Your instructions:
Write the data out in full and word for word. Do not include images.

(Source material Opens)

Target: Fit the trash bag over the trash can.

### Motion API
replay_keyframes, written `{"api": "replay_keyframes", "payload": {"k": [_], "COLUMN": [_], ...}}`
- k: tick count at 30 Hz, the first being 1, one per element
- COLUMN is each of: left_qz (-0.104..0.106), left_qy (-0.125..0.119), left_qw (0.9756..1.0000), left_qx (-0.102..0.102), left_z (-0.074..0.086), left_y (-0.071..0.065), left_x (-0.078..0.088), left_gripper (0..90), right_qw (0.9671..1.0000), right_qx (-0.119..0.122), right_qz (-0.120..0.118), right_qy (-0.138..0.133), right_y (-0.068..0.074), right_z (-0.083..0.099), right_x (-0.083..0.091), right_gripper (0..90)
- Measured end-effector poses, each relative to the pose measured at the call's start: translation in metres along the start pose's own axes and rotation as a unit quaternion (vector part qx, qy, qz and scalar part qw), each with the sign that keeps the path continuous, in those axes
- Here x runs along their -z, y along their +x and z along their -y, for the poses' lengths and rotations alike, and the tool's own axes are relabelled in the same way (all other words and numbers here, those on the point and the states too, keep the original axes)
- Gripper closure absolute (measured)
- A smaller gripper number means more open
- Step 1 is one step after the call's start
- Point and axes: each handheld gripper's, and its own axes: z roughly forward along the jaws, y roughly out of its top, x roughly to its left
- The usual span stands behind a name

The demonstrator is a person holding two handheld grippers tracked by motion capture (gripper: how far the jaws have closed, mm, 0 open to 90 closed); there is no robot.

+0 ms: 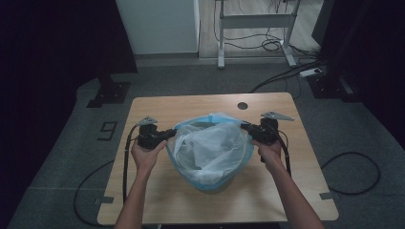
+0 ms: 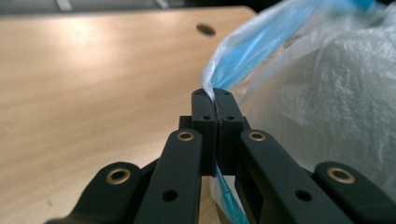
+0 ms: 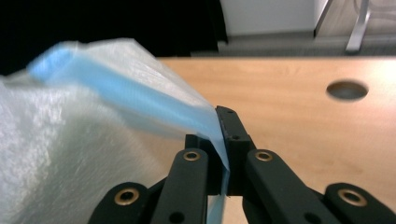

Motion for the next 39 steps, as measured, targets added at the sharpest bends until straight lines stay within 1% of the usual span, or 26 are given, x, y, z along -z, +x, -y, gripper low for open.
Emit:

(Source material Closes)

Response area:
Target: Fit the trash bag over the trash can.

### Motion API
replay_keyframes, written `{"api": "replay_keyframes", "payload": {"k": [_], "COLUMN": [_], ...}}`
- k: tick count at 30 Hz, the first being 1, one per element
- COLUMN is each of: left_qz (-0.104..0.106), left_qy (-0.125..0.119), left_qw (0.9756..1.0000), left_qx (-0.102..0.102), left_z (-0.074..0.086), left_y (-0.071..0.065), left_x (-0.078..0.088), left_gripper (0..90), right_qw (0.9671..1.0000), right_qx (-0.119..0.122), right_qz (-0.120..0.118), right_qy (-0.138..0.133), right_y (-0.068..0.074), right_z (-0.083..0.099), right_x (-0.083..0.091), right_gripper (0..90)
- Measured end-effector poses, each relative to the pose measured at the call's start: translation in metres along the start pose's own axes and rotation as a unit quaternion (vector part qx, qy, qz and scalar part qw), each with the sign that keeps the path continuous, in those axes
- Here x runs along their -z, y along their +x and z along their -y, for the poses' lengths and rotations alike, and the tool's own axes are relabelled in the same way (all other words and numbers here, those on the point and the states too, keep the original axes)
- Gripper closure absolute (measured)
- A smaller gripper number means more open
- Step 1 is one step after the call's start
- Point and axes: each handheld gripper's, and its own axes: z roughly forward along the jaws, y roughly out of its top, x roughly to its left
- The usual span stands behind a name

The demonstrator is a person holding two handheld grippers tracked by motion capture (gripper: how far the jaws have closed, mm, 0 open to 90 closed); there is no robot.

+0 ms: 
+0 ms: 
+0 ms: 

Motion for the next 39 steps, as measured, targets added at the sharpest bends until straight lines stay within 1% of the usual span, or 26 are given, x, y, z along -z, +x, -y, gripper low for open.
Emit:

No further work is required for this exercise.